# rice paper surfboard laminates



## gaunty (Nov 13, 2007)

anyone know of a rice paper wholesaler for making surfboard laminates. Also has anyone tried doing this with inkjet printing. I wanted to see the difference in quality.


----------



## lenny118 (Oct 11, 2007)

Try this source....Yasutomo Rice Paper Rolls - ArtCity.com

....using rice paper for surfboard images is done routinely in the U.S.

Print on a good quality inkjet printer then coat with a high quality clear marine urethane. The paper will absorb the urethane and disappear.

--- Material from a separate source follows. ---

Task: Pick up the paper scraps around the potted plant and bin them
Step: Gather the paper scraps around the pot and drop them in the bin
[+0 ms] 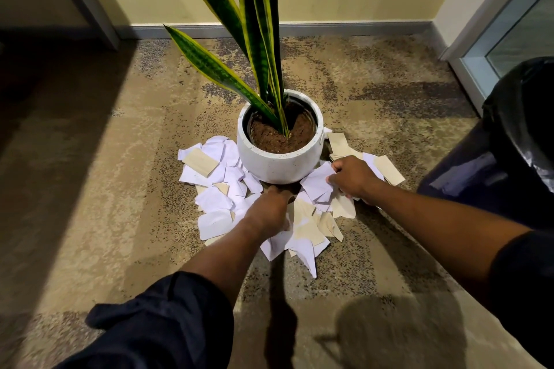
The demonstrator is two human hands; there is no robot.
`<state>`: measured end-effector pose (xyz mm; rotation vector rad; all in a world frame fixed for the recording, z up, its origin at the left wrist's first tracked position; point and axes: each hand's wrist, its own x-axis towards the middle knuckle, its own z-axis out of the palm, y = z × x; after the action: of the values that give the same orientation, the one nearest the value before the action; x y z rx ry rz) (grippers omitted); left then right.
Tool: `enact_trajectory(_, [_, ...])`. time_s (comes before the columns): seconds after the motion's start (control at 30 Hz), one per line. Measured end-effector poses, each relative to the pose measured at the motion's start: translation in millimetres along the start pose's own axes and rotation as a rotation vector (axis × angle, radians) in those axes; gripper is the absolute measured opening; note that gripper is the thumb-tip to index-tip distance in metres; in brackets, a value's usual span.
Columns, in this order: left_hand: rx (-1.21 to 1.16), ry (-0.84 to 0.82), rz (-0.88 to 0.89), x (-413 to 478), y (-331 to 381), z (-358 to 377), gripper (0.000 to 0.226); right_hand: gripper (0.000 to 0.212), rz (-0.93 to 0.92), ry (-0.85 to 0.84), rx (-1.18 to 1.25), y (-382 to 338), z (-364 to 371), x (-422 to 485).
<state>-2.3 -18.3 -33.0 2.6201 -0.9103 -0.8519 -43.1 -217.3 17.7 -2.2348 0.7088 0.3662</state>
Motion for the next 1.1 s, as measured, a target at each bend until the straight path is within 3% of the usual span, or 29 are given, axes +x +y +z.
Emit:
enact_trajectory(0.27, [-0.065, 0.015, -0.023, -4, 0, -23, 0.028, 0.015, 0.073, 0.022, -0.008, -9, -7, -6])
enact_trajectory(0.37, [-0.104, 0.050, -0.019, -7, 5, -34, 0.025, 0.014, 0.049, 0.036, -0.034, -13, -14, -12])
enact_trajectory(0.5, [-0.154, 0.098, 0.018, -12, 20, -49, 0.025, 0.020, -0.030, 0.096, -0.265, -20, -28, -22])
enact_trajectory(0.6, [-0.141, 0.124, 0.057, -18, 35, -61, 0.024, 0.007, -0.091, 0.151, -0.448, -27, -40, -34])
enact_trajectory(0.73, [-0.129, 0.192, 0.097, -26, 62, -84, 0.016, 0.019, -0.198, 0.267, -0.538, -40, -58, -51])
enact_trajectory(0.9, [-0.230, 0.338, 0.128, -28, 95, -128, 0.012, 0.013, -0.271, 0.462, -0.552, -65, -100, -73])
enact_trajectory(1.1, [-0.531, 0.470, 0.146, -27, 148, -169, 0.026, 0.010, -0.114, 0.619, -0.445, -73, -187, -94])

A white surface works best.

Good Luck,

Lenny.


----------



## Shotis Inc (Jan 23, 2008)

Any luck with printing on the laminates? 
I am a surfer with a small print shop. I have several friends that shape boards and I am currently looking into sublimating directly on their polyester cloth before they wrap the blanks. Test printing this week...
I was wondering if you ever tried that, feedback,etc. 
Other questions I have: 
Will the rice paper take a sublimation/chromablast tranfer and/or heat to apply it? 
Do you currently screen print onto rice paper? Thanks.
Eric


----------



## CamdenPrintworks (May 18, 2009)

any luck doing prints on the cloth, any words of advice. i am trying it with a dtg bullet next week.
any help is really appreciated.
as for the laminates, is that just for show, won't they peal and fade in time?


----------



## Shotis Inc (Jan 23, 2008)

I have successfully printed several test prints on rice paper for surfboard laminates. The are not just for show they will get glassed onto foam blank.They should never fade unless the glass gets a ding or spider crack and then the customer will have bigger problems. I also tried sublimating logo onto fiberglass cloth with no luck. It was a slight ghost image at best. The fiberglass cloth was way too porous. Vapor apparel sells a few tighter mesh poly cloths if that is what your looking for. 
I will only screenprint on rice paper from now on. I have a few friends that shape boards and will now contract their laminates through me. One thing that would make life easier would be a vacuum pallet. I'm in the works of making one. Also watch your amount of spray adhesive you can rip the rice paper while pulling it off pallet if you went nuts with glue. Hope this helps. 
Eric 
shotisinc.com


----------



## CamdenPrintworks (May 18, 2009)

thanks shotis,
i was thinking of using a dtg bullet large format for printing the design right to the surfboard cloth.
is THAT what you tried? What type of sublimation did you attempt with no luck? Do you think direct to garment would work?
And finally, sorry for all the questions, what type of ink did you use and curing for the rice paper?


----------



## mcko12 (May 28, 2011)

Hi All,
sorry to drag up an old thread but the topic is right 

I'm new to screen printing and I plan to do a few decals for my own surfboards and some for other's. 
What is the best ink to use? Kepping in mind that the final laminate will be used with solvents such as styrene and epoxy resins.

I have tested some derivan t-shirt ink that was just air dried and worked well unless you worked over the area a lot then it started to smear a bit. I'll try a hot iron to set next but the proper inks would be better.
Also, what size mesh would be best suited to this type of printing.

thanks,
Mick.


----------



## gracepanda23 (Jul 8, 2021)

Shotis Inc said:


> I have successfully printed several test prints on rice paper for surfboard laminates. The are not just for show they will get glassed onto foam blank.They should never fade unless the glass gets a ding or spider crack and then the customer will have bigger problems. I also tried sublimating logo onto fiberglass cloth with no luck. It was a slight ghost image at best. The fiberglass cloth was way too porous. Vapor apparel sells a few tighter mesh poly cloths if that is what your looking for.
> I will only screenprint on rice paper from now on. I have a few friends that shape boards and will now contract their laminates through me. One thing that would make life easier would be a vacuum pallet. I'm in the works of making one. Also watch your amount of spray adhesive you can rip the rice paper while pulling it off pallet if you went nuts with glue. Hope this helps.
> Eric
> shotisinc.com


Hi Eric, What type of Rice paper do you use for laminates?


----------